### Provided entries
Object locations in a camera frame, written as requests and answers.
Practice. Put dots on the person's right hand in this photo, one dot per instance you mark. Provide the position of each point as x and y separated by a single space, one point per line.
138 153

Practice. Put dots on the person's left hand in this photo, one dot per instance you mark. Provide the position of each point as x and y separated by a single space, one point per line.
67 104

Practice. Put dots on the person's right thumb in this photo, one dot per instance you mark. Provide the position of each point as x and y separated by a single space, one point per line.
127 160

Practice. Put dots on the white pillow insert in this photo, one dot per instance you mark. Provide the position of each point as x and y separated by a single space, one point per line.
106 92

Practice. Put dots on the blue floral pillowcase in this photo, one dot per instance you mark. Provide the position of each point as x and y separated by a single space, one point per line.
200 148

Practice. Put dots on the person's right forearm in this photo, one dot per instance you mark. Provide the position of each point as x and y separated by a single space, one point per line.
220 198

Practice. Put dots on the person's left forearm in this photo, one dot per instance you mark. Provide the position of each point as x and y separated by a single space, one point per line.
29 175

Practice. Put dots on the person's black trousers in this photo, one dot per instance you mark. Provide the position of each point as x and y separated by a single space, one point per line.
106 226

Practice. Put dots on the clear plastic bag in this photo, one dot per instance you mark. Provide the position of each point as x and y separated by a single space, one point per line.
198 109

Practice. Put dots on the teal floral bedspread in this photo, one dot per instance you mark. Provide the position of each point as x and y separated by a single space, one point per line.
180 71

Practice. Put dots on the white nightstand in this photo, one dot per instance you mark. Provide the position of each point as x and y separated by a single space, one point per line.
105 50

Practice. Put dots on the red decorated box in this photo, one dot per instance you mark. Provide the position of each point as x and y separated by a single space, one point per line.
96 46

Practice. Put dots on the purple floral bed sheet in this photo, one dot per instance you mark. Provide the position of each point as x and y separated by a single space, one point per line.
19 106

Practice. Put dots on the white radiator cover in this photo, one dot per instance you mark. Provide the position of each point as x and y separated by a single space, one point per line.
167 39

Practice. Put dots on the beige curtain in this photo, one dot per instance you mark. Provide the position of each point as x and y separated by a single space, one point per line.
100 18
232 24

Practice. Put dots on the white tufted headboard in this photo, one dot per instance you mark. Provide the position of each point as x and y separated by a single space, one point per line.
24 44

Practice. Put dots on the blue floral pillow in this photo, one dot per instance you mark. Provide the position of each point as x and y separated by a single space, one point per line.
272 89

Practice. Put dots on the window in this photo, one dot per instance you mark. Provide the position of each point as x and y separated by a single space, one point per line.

### To do
Could you copy the listing above word for word?

### Exercise solution
Object locations in a camera frame, written as requests and answers.
Practice. Put dots on the person's right hand in this photo, one dot per instance you mark. Provide the position of each point as x and y separated by a single space, one point per line.
138 153

Practice. Put dots on the person's left hand in this photo, one dot per instance you mark. Provide the position of each point as x and y separated by a single space, one point per line.
67 104

Practice. Put dots on the person's right thumb in this photo, one dot per instance you mark. Provide the position of each point as x and y separated by a single space, one point per line.
127 160

Practice. Put dots on the white pillow insert in this photo, one dot per instance you mark. Provide the position of each point as x and y separated by a single space, one point per line.
106 92

Practice. Put dots on the blue floral pillowcase in this photo, one dot per instance you mark. Provide the position of each point as x and y separated by a single space, one point per line.
200 148

Practice. Put dots on the person's right forearm in this photo, one dot per instance you mark. Provide the position of each point as x and y separated by a single space, one point per line.
220 198

Practice. Put dots on the person's left forearm in this photo, one dot per instance you mark. Provide the position of each point as x and y separated by a single space, one point per line.
29 175

Practice. Put dots on the person's black trousers in this photo, one dot per instance you mark. Provide the position of each point as x and y separated by a single space, one point per line.
106 226

Practice. Put dots on the clear plastic bag in this photo, one dot per instance you mark. Provide the position of each point as x and y separated by a single space, one point per line.
198 109

Practice. Put dots on the teal floral bedspread in this photo, one dot per instance you mark. Provide the position of each point as x and y separated by a single space, one point per line.
180 71

Practice. Put dots on the white nightstand in this photo, one dot per instance you mark. Provide the position of each point as x and y separated by a single space, one point per line.
105 50

Practice. Put dots on the red decorated box in this photo, one dot per instance you mark. Provide the position of each point as x and y separated by a single space, one point per line.
96 46

Practice. Put dots on the purple floral bed sheet in this photo, one dot per instance you mark. Provide the position of each point as x and y separated by a single space, one point per line.
19 106

Practice. Put dots on the white radiator cover in this photo, one dot per instance you mark. Provide the position of each point as x and y separated by a single space, one point per line.
167 39

Practice. Put dots on the beige curtain in this photo, one dot per instance you mark. Provide the position of each point as x and y separated by a single space, one point per line.
100 18
232 24

Practice. Put dots on the white tufted headboard in this photo, one dot per instance you mark. Provide the position of each point as x and y separated by a single space, one point per line.
24 44

Practice. Put dots on the blue floral pillow in this photo, one dot per instance you mark. Provide the position of each point as x and y separated by a single space, one point per line.
272 89

Practice. Put dots on the window in this photo, one dot per instance you mark. Provide the position of each point as x and y separated by a single space, one point per line.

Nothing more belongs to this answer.